Once the line containing "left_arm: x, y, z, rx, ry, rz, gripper" has been written out, stop; until then, restate each line of the entries below word for word from the first.

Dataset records
=== Section Start ===

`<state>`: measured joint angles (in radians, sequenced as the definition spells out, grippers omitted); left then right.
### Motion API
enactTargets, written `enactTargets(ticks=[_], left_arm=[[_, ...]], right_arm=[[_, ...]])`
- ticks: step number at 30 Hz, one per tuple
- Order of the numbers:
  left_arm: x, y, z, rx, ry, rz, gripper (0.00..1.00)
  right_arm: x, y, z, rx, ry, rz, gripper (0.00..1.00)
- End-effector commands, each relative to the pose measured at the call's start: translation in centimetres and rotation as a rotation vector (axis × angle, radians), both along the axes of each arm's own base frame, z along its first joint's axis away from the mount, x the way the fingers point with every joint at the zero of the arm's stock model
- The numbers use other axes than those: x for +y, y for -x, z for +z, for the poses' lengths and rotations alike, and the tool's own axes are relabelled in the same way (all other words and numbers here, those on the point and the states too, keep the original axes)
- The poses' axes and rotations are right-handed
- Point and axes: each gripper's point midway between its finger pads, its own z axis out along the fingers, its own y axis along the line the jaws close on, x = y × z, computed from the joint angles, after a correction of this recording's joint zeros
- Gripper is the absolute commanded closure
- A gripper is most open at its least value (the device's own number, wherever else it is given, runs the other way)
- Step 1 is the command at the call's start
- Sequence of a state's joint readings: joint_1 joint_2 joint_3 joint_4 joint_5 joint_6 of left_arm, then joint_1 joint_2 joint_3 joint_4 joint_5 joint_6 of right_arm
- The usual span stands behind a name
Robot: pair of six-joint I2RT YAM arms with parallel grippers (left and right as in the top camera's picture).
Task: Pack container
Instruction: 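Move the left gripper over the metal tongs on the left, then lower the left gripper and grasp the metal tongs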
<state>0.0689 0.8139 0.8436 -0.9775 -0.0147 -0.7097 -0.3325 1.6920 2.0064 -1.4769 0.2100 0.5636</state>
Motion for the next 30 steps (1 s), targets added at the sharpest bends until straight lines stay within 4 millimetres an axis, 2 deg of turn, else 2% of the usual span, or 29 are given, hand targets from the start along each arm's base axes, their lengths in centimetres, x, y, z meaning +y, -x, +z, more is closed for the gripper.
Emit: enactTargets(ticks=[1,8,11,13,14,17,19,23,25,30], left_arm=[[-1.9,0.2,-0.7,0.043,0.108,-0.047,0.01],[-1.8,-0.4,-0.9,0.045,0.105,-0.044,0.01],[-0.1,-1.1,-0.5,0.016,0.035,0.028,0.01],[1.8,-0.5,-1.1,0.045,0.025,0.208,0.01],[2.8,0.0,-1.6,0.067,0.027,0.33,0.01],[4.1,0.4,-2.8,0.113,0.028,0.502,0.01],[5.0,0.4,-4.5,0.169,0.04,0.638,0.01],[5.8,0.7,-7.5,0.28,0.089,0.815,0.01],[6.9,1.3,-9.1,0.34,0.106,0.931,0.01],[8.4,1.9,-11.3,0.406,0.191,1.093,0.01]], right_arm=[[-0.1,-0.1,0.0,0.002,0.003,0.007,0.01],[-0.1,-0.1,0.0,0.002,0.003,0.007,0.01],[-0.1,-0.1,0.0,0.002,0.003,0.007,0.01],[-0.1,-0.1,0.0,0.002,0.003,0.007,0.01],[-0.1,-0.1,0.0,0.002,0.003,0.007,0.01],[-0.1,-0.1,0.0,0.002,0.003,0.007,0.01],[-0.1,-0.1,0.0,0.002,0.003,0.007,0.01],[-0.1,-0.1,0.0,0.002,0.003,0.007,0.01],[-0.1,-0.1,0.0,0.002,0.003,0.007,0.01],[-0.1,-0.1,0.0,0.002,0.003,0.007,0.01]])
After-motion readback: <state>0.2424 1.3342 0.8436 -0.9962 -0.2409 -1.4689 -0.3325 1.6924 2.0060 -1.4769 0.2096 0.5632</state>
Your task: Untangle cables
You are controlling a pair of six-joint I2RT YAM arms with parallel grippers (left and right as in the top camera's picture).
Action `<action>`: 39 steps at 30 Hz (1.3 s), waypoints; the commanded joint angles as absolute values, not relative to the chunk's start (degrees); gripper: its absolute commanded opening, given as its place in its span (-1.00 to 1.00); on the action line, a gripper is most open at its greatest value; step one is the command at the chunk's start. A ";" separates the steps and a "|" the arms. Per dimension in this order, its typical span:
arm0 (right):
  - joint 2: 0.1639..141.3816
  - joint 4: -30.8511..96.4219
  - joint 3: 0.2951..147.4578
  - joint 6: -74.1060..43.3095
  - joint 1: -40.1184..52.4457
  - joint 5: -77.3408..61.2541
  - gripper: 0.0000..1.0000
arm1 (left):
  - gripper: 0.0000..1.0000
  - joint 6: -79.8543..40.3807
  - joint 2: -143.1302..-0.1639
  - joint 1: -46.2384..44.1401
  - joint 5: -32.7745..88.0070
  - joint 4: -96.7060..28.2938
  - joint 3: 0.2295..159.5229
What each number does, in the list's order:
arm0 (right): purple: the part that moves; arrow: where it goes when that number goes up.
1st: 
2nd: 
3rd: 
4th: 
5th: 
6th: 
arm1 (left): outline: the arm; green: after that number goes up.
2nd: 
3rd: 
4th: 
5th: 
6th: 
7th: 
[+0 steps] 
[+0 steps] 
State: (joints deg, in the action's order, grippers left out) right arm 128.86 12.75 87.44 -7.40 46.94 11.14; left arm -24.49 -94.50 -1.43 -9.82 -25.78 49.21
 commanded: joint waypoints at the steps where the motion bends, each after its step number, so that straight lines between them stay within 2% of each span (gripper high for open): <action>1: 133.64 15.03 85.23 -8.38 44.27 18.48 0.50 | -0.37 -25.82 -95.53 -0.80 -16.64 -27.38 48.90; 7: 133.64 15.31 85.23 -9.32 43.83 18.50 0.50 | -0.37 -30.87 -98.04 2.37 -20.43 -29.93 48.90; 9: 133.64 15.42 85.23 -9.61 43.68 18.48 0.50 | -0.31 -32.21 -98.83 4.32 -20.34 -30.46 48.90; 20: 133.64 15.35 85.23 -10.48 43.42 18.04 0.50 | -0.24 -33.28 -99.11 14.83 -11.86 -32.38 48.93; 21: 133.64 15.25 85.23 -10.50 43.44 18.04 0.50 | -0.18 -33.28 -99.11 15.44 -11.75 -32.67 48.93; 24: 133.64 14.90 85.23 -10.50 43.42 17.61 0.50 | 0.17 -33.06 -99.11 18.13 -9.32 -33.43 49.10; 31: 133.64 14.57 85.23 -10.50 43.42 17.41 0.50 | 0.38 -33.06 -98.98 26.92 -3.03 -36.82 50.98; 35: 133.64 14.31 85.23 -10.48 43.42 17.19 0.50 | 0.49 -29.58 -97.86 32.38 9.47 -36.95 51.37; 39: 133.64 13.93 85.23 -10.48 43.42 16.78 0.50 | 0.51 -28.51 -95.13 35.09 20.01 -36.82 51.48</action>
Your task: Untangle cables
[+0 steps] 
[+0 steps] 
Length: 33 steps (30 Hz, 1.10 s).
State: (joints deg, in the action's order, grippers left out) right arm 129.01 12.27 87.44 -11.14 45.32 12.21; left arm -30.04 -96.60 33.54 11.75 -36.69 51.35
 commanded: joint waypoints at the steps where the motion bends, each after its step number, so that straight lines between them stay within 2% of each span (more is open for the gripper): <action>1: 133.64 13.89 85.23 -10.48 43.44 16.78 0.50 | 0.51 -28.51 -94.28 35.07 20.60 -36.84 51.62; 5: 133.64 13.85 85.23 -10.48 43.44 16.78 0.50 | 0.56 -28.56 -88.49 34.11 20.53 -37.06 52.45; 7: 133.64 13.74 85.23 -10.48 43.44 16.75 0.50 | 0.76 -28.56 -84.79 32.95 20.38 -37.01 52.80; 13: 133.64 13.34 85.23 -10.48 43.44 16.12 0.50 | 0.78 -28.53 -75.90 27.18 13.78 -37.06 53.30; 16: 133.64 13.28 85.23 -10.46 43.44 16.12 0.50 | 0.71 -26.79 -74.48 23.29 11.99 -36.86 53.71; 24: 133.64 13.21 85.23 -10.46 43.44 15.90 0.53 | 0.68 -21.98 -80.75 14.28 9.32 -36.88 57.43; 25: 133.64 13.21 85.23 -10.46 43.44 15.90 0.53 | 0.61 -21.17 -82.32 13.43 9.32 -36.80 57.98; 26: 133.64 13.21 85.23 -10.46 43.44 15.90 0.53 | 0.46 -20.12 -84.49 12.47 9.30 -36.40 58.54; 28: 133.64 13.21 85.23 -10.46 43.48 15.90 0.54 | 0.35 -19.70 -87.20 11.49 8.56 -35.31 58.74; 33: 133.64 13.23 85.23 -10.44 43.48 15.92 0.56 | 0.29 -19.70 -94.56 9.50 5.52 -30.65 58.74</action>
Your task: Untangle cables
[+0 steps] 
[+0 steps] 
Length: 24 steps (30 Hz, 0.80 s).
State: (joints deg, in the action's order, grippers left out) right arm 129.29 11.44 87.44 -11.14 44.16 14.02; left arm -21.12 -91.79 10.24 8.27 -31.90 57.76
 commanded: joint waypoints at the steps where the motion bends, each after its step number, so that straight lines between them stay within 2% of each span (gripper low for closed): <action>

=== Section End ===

## WRITTEN ANSWER
`<state>`: measured joint angles (in radians, sequenced as the definition spells out, grippers omitted); left then right.
### Motion API
enactTargets, written `enactTargets(ticks=[_], left_arm=[[_, ...]], right_arm=[[_, ...]])`
- ticks: step number at 30 Hz, one per tuple
- Order of the numbers:
  left_arm: x, y, z, rx, ry, rz, gripper (0.00..1.00)

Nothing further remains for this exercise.